Market basket analysis, or association analysis, is only one of the many possible functions that data mining tools can perform. This kind of analysis relates to discovering of the retail sales data to enable the user to draw conclusions as to the relations between the products that are unrelated at the first sight. As it is discussed in the Beer and Diapers case, beer is most often bought along with diapers, soap and chips. Implementations of such conclusions can lead to a significant rise in sales and profits for the retailers. This can be done, for example by laying these four products in the nearly-located aisles, or by putting special offers for, let us say, soap on then packs of diapers.

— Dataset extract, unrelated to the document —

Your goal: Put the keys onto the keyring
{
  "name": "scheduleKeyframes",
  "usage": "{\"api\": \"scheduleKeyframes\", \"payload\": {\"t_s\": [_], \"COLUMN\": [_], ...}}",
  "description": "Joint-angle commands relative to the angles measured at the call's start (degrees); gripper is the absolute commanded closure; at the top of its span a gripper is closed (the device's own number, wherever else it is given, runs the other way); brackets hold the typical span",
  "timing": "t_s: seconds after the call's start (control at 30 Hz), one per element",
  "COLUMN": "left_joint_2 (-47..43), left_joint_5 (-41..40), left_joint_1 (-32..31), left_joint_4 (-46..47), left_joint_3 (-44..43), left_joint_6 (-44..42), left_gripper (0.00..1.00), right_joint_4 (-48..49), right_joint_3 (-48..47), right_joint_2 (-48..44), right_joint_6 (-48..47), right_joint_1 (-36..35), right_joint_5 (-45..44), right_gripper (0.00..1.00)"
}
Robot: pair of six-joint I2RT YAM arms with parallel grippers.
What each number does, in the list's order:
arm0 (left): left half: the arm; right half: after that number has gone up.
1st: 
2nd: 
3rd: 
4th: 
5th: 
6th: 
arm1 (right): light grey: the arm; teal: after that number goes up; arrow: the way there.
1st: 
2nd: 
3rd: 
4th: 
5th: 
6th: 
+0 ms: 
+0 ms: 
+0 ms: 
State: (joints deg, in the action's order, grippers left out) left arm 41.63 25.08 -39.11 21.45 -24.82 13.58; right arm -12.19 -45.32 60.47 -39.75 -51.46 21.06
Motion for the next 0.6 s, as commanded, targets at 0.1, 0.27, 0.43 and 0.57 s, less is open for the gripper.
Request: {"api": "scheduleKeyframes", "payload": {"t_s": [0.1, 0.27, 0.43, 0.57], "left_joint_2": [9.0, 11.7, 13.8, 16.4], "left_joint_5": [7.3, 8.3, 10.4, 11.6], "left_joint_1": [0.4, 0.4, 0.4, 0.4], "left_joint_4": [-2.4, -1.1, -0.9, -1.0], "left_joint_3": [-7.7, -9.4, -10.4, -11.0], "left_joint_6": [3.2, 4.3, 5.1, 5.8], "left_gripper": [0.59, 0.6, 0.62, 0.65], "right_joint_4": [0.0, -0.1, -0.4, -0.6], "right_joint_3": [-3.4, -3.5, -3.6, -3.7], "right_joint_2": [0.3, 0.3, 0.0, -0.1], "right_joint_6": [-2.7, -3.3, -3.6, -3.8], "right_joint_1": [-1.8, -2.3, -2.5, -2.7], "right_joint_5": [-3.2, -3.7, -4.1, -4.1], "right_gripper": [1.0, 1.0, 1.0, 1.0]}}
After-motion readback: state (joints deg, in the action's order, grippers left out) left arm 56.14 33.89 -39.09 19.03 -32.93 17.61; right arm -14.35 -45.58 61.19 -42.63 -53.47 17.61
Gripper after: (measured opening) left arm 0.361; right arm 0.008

The difference of general data mining techniques and the marketing basket analysis lies in the very fact that most data mining operations, as well as the statistical data always contain some degree of uncertainty. In market basket analysis, however, the relationships are not derived from these uncertain relations. Instead, this kind of analysis concentrates on deducing conclusions from the already available past data. An example of pattern discovery is the analysis of retail sales data to identify seemingly unrelated products that are often purchased together. Market basket analysis is a product of data mining.
The evidence for it is contained in the very definitions of each term. Data mining is process of efficient discovery of not obvious valuable patterns from a large collection of data, whereas market basket analysis is directed at discovering the if this then that relationships, which associate events in a database. For example the association between purchased items at a supermarket. Association rules of the market basket analysis are tightly related with general correlation rules. Correlation is a useful tool for determining if relationships exist between securities. A correlation coefficient is the result of a mathematical comparison of how closely related two variables are.
The relationship between two variables is said to be highly correlated if a movement in one variable results or takes place at the same time as a similar movement in another variable. There can be clearly seen that association rules are based on analyzing how one product is sold in relation to the other. The aim of market basket analysis is to show that whenever A occurs, B also tends to occur: A B. A useful feature of correlation analysis is the potential to predict the movement in one security when another security moves. Sometimes, there are securities that lead other securities. In other words, a change in price in one results in a later change in price of the other. A high negative correlation means that when a securities price changes, the other security or indicator or otherwise financial vehicle, will often move in the opposite direction.
The market basket analysis in not concerned with the price so much as it is concerned with predicting how event A will react to changes in the event B and visa versa. Similarly, association rule is aimed at suggesting the degree of confidence of the events happening. The higher the confidence level is, the more products correlate. Correlation, however, is not static. In other words, the correlation between two things in the markets does change over time and so even a careful understanding that what has happened in the past may not always predict what will happen in the future. The same happens with the market basket analysis, which heavily relies on the consumer behavior.
It is obviously difficult to be absolutely sure how consumers will behave, but such an analysis is still very useful for giving a good insight into a current situation in the market. The importance of using software is indisputable today. It is not only the most quick and efficient way to collect, store and analyze information, it is also the best aid in planning and decision-making. The most contemporary system, called data Mining is widely used in all business spheres. Most retailers use one of the variations of the data mining system marketing basket analysis, which helps in determining which products are correlated in sales with which. Association rules follow same patterns as the correlation principles, including the certainty coefficients, how one products sales will behave in accordance with the other product, etc.
The extended look at the market basket analysis will ensure its users of the desired outcomes of the marketing campaigns.